[[ Source data open ]]

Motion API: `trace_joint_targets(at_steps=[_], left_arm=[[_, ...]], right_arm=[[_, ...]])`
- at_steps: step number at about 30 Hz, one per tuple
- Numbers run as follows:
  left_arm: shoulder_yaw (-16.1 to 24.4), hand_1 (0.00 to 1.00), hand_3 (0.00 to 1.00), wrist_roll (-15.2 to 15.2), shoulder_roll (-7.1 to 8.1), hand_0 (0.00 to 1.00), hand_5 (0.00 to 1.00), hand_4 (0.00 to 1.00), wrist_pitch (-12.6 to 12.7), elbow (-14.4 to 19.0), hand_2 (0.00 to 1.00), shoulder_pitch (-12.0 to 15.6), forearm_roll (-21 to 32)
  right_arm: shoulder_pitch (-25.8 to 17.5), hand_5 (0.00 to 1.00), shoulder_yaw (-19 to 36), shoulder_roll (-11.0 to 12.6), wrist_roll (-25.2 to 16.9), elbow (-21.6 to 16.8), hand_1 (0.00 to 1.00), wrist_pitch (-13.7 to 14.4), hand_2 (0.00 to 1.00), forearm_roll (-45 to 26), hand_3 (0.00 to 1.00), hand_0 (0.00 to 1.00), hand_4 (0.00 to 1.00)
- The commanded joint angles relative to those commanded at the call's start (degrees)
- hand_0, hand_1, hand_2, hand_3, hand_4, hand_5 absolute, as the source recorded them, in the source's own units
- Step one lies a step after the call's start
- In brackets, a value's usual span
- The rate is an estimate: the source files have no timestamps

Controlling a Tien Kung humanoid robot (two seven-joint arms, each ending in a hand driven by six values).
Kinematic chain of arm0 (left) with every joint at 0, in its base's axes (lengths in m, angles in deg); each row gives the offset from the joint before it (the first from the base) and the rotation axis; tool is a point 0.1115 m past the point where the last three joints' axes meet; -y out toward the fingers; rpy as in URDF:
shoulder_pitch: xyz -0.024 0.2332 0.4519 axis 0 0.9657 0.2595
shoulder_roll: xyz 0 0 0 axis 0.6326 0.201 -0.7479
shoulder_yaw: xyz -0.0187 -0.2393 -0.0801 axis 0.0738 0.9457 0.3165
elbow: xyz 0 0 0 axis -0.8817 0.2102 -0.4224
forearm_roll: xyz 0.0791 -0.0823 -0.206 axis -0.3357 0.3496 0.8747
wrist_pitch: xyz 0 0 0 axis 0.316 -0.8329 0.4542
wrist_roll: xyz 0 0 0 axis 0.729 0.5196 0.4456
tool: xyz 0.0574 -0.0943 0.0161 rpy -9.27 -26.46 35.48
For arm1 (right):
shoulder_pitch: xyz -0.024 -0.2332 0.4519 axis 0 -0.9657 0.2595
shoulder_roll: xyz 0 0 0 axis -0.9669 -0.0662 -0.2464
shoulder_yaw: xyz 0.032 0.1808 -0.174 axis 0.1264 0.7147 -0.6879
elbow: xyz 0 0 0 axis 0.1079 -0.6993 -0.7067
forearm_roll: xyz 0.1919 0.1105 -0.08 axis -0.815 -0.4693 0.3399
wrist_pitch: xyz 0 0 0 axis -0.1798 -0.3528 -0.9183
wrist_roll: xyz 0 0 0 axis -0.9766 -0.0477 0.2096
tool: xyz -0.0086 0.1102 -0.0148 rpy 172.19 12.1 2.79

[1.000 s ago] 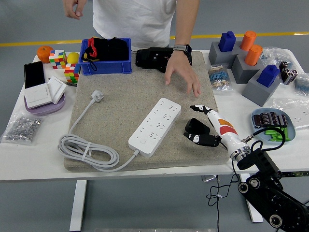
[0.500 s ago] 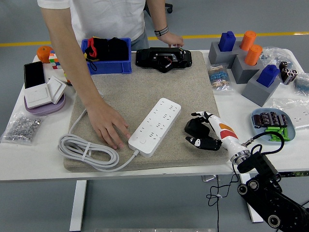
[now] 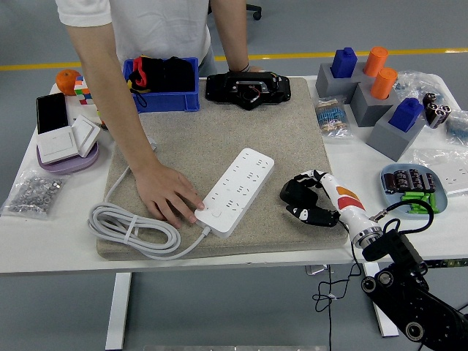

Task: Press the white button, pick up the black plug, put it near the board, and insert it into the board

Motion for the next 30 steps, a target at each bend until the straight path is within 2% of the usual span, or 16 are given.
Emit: trace_joint_targets(at_steps=[10,11,15,16,22,23,28,29,30], left_arm=[[-0.1,0.637,0.637,0.0,-0.09,0.69,0.182,0.562,0.0,0.0,0.613,-0.1,0.3],[-0.1,0.637,0.637,0.0,-0.11,0.689,0.182,0.562,0.0,0.0,0.613,-0.2,0.3],[-0.1,0.637,0.637,0.0,-0.12,0.689,0.182,0.562,0.0,0.0,0.613,-0.2,0.2],[0.0,0.637,0.637,0.0,-0.13,0.69,0.182,0.562,0.0,0.0,0.613,-0.2,0.1],[0.1,0.637,0.637,0.0,-0.15,0.69,0.182,0.562,0.0,0.0,0.613,-0.2,0.0],[0.1,0.637,0.637,0.0,-0.16,0.69,0.182,0.563,0.0,0.0,0.613,-0.2,0.1],[0.1,0.637,0.637,0.0,-0.16,0.69,0.182,0.563,0.0,0.0,0.613,-0.2,0.0],[0.1,0.637,0.637,0.0,-0.16,0.69,0.183,0.563,0.0,0.0,0.613,-0.2,0.0],[0.1,0.637,0.637,0.1,-0.17,0.69,0.183,0.563,0.0,0.0,0.613,-0.2,0.0]], right_arm=[[0.3,0.233,-0.3,-0.2,-0.4,0.6,0.636,0.6,0.632,-0.4,0.661,0.647,0.891],[0.4,0.186,-0.3,-0.2,-0.5,0.7,0.559,0.8,0.563,-0.4,0.62,0.552,0.845],[0.5,0.186,-0.3,-0.2,-0.4,1.0,0.559,1.0,0.563,-0.6,0.62,0.552,0.845],[0.6,0.15,-0.3,-0.2,-0.3,1.2,0.493,1.0,0.508,-0.6,0.601,0.506,0.812],[0.8,0.15,-0.3,-0.1,-0.2,1.6,0.493,1.1,0.508,-0.6,0.601,0.506,0.812],[0.8,0.127,-0.3,-0.2,-0.1,1.7,0.441,1.1,0.465,-0.5,0.588,0.442,0.797],[1.0,0.127,-0.7,-0.4,-0.1,2.4,0.441,1.3,0.465,-0.2,0.588,0.442,0.797],[1.1,0.059,-0.7,-0.4,-0.1,2.6,0.413,1.5,0.442,-0.2,0.573,0.414,0.773],[1.2,0.059,-0.8,-0.5,-0.2,2.8,0.413,1.7,0.442,-0.2,0.573,0.414,0.773]])
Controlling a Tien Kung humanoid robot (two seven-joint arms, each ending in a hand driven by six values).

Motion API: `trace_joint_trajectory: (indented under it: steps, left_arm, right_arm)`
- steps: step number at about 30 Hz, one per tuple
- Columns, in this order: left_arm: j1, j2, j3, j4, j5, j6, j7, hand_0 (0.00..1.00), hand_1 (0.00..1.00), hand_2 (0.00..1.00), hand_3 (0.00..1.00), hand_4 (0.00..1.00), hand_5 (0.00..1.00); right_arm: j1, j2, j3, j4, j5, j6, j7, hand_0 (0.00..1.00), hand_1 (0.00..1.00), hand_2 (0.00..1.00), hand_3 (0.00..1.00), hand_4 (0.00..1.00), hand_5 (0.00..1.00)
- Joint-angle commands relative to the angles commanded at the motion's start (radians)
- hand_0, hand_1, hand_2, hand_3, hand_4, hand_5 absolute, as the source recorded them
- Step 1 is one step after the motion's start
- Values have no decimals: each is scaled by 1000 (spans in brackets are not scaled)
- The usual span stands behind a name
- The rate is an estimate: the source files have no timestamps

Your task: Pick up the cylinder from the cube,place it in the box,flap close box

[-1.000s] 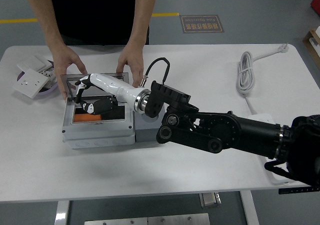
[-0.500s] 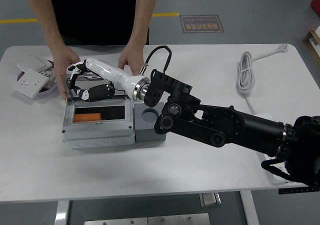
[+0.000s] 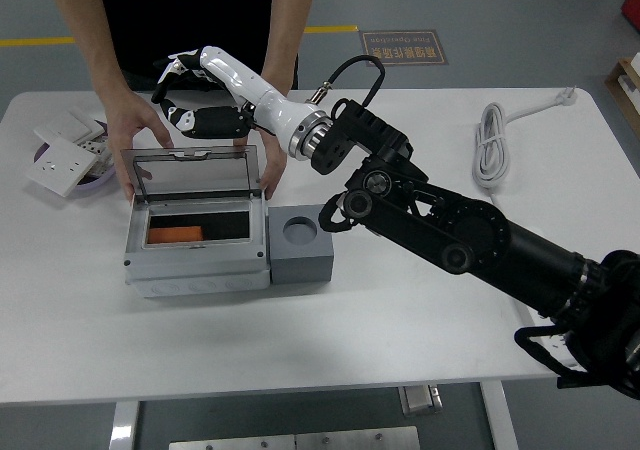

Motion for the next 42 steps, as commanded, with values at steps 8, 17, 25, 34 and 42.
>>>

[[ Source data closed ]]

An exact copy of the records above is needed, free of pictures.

- Solution to the exercise -
Motion API: `trace_joint_targets(at_steps=[_], left_arm=[[_, ...]], right_arm=[[_, ...]])`
- at_steps: step number at about 30 Hz, one per tuple
- Numbers run as follows:
  left_arm: shoulder_yaw (-16.1 to 24.4), hand_1 (0.00 to 1.00), hand_3 (0.00 to 1.00), wrist_roll (-15.2 to 15.2), shoulder_roll (-7.1 to 8.1), hand_0 (0.00 to 1.00), hand_5 (0.00 to 1.00), hand_4 (0.00 to 1.00), wrist_pitch (-12.6 to 12.7), elbow (-14.4 to 19.0), hand_2 (0.00 to 1.00), shoulder_pitch (-12.0 to 15.6), forearm_roll (-21 to 32)
  right_arm: shoulder_pitch (-25.8 to 17.5), hand_5 (0.00 to 1.00), shoulder_yaw (-19 to 36), shoulder_roll (-11.0 to 12.6), wrist_roll (-25.2 to 16.9), elbow (-21.6 to 16.8), hand_1 (0.00 to 1.00), wrist_pitch (-13.7 to 14.4), hand_2 (0.00 to 1.00), forearm_roll (-45 to 26), hand_3 (0.00 to 1.00), hand_0 (0.00 to 1.00), hand_4 (0.00 to 1.00)
- The commanded joint angles relative to those commanded at the call's start (degrees)
- hand_0, hand_1, hand_2, hand_3, hand_4, hand_5 absolute, as the source recorded them, in the source's own units
- Step one lies a step after the call's start
- In brackets, a value's usual span
- The rate is an estimate: the source files have no timestamps

Controlling a Tien Kung humanoid robot (two seven-joint arms, each ending in a hand driven by six values).
Kinematic chain of arm0 (left) with every joint at 0, in its base's axes (lengths in m, angles in deg); each row gives the offset from the joint before it (the first from the base) and the rotation axis; tool is a point 0.1115 m past the point where the last three joints' axes meet; -y out toward the fingers; rpy as in URDF:
shoulder_pitch: xyz -0.024 0.2332 0.4519 axis 0 0.9657 0.2595
shoulder_roll: xyz 0 0 0 axis 0.6326 0.201 -0.7479
shoulder_yaw: xyz -0.0187 -0.2393 -0.0801 axis 0.0738 0.9457 0.3165
elbow: xyz 0 0 0 axis -0.8817 0.2102 -0.4224
forearm_roll: xyz 0.0791 -0.0823 -0.206 axis -0.3357 0.3496 0.8747
wrist_pitch: xyz 0 0 0 axis 0.316 -0.8329 0.4542
wrist_roll: xyz 0 0 0 axis 0.729 0.5196 0.4456
tool: xyz 0.0574 -0.0943 0.0161 rpy -9.27 -26.46 35.48
For arm1 (right):
shoulder_pitch: xyz -0.024 -0.2332 0.4519 axis 0 -0.9657 0.2595
shoulder_roll: xyz 0 0 0 axis -0.9669 -0.0662 -0.2464
shoulder_yaw: xyz 0.032 0.1808 -0.174 axis 0.1264 0.7147 -0.6879
elbow: xyz 0 0 0 axis 0.1079 -0.6993 -0.7067
forearm_roll: xyz 0.1919 0.1105 -0.08 axis -0.815 -0.4693 0.3399
wrist_pitch: xyz 0 0 0 axis -0.1798 -0.3528 -0.9183
wrist_roll: xyz 0 0 0 axis -0.9766 -0.0477 0.2096
tool: xyz -0.0086 0.1102 -0.0148 rpy 172.19 12.1 2.79

[1.000 s ago] 
[0.500 s ago] 
[now] 

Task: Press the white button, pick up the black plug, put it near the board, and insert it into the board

Motion for the next 30 steps, a target at each bend until the straight path is within 2% of the usual span, or 16 are given.
Emit: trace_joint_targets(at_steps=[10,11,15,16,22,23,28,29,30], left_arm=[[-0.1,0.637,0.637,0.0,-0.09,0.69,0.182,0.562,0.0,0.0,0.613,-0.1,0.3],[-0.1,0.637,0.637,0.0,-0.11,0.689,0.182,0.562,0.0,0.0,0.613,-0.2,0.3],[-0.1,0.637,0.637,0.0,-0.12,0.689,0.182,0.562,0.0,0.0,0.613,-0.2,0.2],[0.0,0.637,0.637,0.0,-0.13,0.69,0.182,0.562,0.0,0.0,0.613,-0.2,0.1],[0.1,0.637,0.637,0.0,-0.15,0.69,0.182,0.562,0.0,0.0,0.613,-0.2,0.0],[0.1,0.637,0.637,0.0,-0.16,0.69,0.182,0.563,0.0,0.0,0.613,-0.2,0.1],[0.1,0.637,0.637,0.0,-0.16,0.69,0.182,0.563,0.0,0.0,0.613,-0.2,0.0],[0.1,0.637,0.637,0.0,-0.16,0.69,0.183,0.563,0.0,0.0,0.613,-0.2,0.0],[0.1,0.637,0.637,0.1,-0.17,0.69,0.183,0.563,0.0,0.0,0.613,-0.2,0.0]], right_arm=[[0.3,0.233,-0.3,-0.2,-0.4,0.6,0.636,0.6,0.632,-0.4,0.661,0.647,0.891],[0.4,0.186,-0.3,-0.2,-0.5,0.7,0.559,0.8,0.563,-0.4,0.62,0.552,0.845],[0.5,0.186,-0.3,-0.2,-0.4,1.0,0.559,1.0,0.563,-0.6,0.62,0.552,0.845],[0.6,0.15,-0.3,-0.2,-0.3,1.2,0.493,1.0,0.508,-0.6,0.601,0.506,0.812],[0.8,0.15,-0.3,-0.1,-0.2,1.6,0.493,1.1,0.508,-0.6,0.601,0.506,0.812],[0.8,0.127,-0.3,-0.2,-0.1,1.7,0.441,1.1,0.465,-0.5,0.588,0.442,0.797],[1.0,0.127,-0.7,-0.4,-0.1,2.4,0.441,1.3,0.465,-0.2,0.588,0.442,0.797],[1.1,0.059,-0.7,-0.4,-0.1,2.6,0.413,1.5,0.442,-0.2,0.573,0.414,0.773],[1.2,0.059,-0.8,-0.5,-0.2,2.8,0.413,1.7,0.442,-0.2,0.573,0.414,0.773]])
Controlling a Tien Kung humanoid robot (two seven-joint arms, each ending in a hand driven by six values).

Motion API: `trace_joint_trajectory: (indented under it: steps, left_arm, right_arm)`
- steps: step number at about 30 Hz, one per tuple
- Columns, in this order: left_arm: j1, j2, j3, j4, j5, j6, j7, hand_0 (0.00..1.00), hand_1 (0.00..1.00), hand_2 (0.00..1.00), hand_3 (0.00..1.00), hand_4 (0.00..1.00), hand_5 (0.00..1.00); right_arm: j1, j2, j3, j4, j5, j6, j7, hand_0 (0.00..1.00), hand_1 (0.00..1.00), hand_2 (0.00..1.00), hand_3 (0.00..1.00), hand_4 (0.00..1.00), hand_5 (0.00..1.00)
- Joint-angle commands relative to the angles commanded at the motion's start (radians)
- hand_0, hand_1, hand_2, hand_3, hand_4, hand_5 absolute, as the source recorded them
- Step 1 is one step after the motion's start
- Values have no decimals: each is scaled by 1000 (spans in brackets are not scaled)
- The usual span stands behind a name
- The rate is an estimate: the source files have no timestamps

Your task: Pick up the cylinder from the cube,place it in the box,flap close box

[-1.000s] 
[-0.500s] 
[+0.000s] 

Motion for the next 42 steps, as commanded, with values at steps 8, 17, 25, 34 and 42.
>>>

Nothing further remains in this exercise.